Sheep are one of the oldest livestock animals in Norway. We have a long tradition of taking care of and using wool. Below, you can learn more about how wool is produced in Norway today.

Production adapted to natural conditions

It is estimated that the first sheep came to Norway more than 6,000 years ago. Sheep were some of the first animals to be kept as livestock. Sheep have been instrumental in shaping the cultural and natural landscape through grazing, haymaking, and use of wild uncultivated pastures in forests and mountains.


Norway is a land with large grass resources and only a few areas that are suitable for crop production – only 3% of Norway's land is arable. Those areas that are arable are limited with regards to crop production due to climate and topography challenges. That is why nearly 2/3 of the agricultural area in Norway comprises grassland. Ruminants have been, and still are, of high importance for self-sufficiency, as they can convert grass into human edible food products and plus-products such as wool. They are so efficient at this that they require very little feed concentrate.

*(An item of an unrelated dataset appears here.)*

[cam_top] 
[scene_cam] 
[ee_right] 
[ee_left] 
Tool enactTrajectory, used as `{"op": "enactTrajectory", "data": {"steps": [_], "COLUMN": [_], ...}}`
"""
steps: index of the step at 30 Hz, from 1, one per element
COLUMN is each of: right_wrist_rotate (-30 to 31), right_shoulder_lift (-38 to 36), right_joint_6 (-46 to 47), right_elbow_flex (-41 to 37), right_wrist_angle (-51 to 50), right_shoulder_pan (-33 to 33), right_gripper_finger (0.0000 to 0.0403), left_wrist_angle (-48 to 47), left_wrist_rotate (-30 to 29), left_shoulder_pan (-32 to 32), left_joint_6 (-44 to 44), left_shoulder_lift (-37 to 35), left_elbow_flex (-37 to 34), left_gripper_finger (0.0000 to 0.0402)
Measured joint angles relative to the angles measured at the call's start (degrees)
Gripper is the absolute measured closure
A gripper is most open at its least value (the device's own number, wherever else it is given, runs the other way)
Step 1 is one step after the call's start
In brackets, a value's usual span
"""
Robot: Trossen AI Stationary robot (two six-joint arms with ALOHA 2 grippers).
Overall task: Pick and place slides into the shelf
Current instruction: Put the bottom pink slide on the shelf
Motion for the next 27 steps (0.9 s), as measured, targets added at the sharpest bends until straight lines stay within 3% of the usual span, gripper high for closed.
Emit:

Large feed resources are also available in the outfields as uncultivated semi-natural vegetation in the forests and mountains. In 2016, 2.4 million animals, of which 2.1 million sheep (85% of the total sheep population) were released in these outfields, mostly in the alpine zone.

Sheep farms in Norway

Today, Norway has more than 40,000 farms. You can find sheep on more than 14,000 of these farms. Sheep husbandry can be found in all provinces and in almost all municipalities. The typical way to hold sheep in Norway is to have many small farms, and 3 out of 4 farms have fewer than 100 adult sheep.

A typical year for a sheep farmer

Farmers typically see the start of the "sheep year" as sometime in the autumn, when the sheep come home from grazing in the mountain and forest areas. This is the moment when farmers decide which animals will be sent for slaughter, and which animals will be kept for breeding for the next year's production.


Most farmers breed their ewes in December, which means the lambs are born in April or May. Lambing is a very intense and demanding period, but also an enjoyable and rewarding time with so much new life. Each newly born lamb is registered with its own individual registration number. This number follows the animal throughout its entire life. After lambing has finished, the lambs and ewes go outside to graze on the farm's cultivated pasture.


When the snow on the mountain starts to melt, and the new grass starts to germinate and grow at a good pace, this means it is time for the sheep to go out into the mountains and forests. Up in the mountains, the sheep will roam around freely in the wild, along the edge of the melting snow and eat a nutritious diet of herbs, grass, heather, and bushes, and drink naturally pure clean mountain water.


However, the sheep are not without oversight during their time in the mountains. Farmers organize themselves in grazing groups, and take responsibility for supervising the sheep in the grazing area at least once a week. The first sheep are guided back down from the mountain at the end of August, with some sheep staying up in the mountains until the end of September.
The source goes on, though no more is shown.